When you're searching for a friend in a crowd, it appears that your "mind's eye" acts like a spotlight to scan the scene in front of you until you find the right person.
Researchers from the Massachusetts Institute of Technology monitored the brain activity of monkeys as they searched for a specific tilted, colored bar among a field of bars on a computer screen. The results showed that the monkeys spontaneously shifted their attention in a sequence, like a spotlight that moved from location to location.
The study also found that brain waves act like a form of built-in clock that times the shifts in attention from one location to the next. The mind's eye spotlight in the monkeys shifted focus at a rate of 25 times a second.
The findings could help improve understanding and treatment of attention-deficit disorder or could lead to ways to increase the rate of cognition in the brain, according to the researchers, who were from MIT's Picower Institute for Learning and Memory.

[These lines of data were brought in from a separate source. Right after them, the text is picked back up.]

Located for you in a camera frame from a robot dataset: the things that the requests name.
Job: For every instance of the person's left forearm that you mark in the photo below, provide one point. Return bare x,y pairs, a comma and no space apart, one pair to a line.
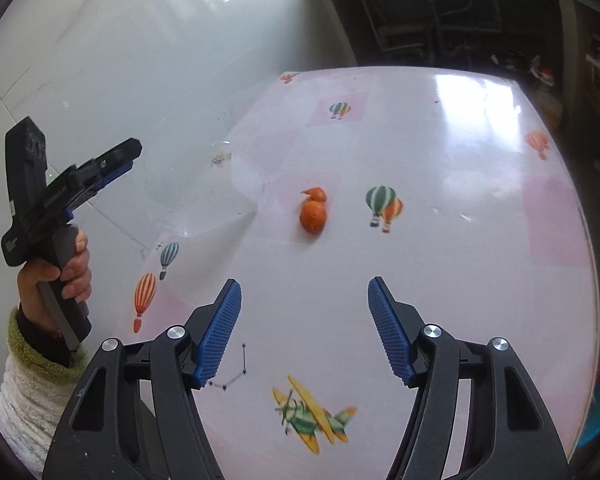
25,395

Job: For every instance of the balloon print plastic tablecloth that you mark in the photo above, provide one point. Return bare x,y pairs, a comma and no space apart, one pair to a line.
430,260

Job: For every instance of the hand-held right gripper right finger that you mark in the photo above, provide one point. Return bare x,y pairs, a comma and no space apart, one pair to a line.
392,332

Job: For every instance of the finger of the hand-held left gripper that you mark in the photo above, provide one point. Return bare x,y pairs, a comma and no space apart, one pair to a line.
110,165

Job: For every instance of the person's left hand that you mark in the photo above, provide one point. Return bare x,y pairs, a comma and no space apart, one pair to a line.
78,270

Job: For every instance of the blue plastic mesh basket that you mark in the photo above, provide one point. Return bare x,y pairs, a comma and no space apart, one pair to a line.
597,400

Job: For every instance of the black bag under counter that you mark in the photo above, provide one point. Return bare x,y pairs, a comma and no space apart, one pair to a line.
507,59

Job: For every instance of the white drain pipes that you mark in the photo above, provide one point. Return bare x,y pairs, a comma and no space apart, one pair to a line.
420,25

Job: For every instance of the orange peel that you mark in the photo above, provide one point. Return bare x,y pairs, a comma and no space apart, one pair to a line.
313,216

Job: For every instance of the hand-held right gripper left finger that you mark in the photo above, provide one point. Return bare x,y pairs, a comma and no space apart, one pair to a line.
220,335

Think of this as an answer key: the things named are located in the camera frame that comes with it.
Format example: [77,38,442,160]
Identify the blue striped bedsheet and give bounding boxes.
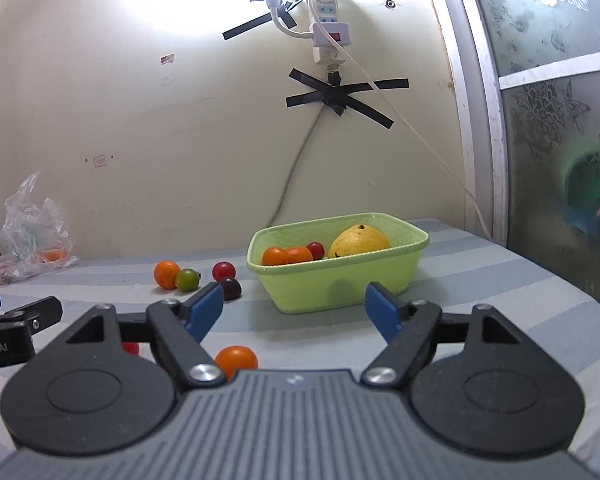
[0,217,600,480]

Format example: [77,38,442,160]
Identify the grey wall cable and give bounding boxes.
[266,102,331,229]

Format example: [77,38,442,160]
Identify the blurry green blue object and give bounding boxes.
[560,145,600,241]

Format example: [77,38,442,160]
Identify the white power strip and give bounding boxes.
[307,0,354,66]

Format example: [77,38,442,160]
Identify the orange cherry tomato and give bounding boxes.
[214,345,259,381]

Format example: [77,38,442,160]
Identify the aluminium window frame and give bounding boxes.
[432,0,600,250]

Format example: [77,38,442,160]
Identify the white power cable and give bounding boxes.
[337,42,493,240]

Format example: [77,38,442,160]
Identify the black tape cross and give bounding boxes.
[286,67,410,131]

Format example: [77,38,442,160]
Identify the light green plastic basket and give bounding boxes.
[246,212,430,315]

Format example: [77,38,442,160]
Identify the frosted patterned window glass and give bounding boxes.
[467,0,600,323]

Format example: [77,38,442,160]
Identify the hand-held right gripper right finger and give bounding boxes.
[361,281,527,389]

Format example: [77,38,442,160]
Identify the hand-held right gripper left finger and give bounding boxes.
[65,281,229,389]

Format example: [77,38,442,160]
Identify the black tape strips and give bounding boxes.
[222,2,299,41]

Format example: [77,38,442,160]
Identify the yellow pear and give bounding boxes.
[328,224,391,259]

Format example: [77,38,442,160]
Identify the green cherry tomato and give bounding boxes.
[175,268,202,293]

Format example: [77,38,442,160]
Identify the clear plastic bag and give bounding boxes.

"For many years, neuroscientists have been debating competing theories on whether humans and animals spontaneously search elements of a visual scene in a serial or parallel manner," study author Earl K. Miller, a professor of neuroscience at MIT, said in an MIT news release. "Ours is the first study based on direct evidence of neurophysiological activity."
"Attention regulates the flood of sensory information pouring into the brain into a manageable stream," Miller said. "In particular, a lot of different areas of the brain are involved in vision. If they all competed at once, it would be chaos."
"Brain waves may provide the clock that tells the brain when to shift its attention from one stimulus to another," he said. "Oscillating brain waves may provide a way for several regions across the brain to be on the same page at the same time -- very similar to the way computers use an internal clock to synchronize the many different components inside."
A report on the findings appears in a recent issue of Neuron.